Problem statement: Please print out the entries below unchanged and skip the images.

Entries shown:

● ● ● ●

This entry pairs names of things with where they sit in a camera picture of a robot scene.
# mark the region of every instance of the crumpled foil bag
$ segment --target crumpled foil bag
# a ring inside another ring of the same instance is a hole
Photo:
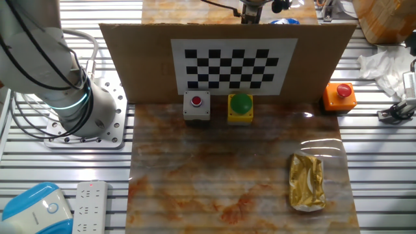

● ● ● ●

Finished task:
This entry pairs names of things with where they sit in a camera picture of a robot scene.
# mark the region of every instance of the crumpled foil bag
$ segment --target crumpled foil bag
# a ring inside another ring of the same instance is a hole
Photo:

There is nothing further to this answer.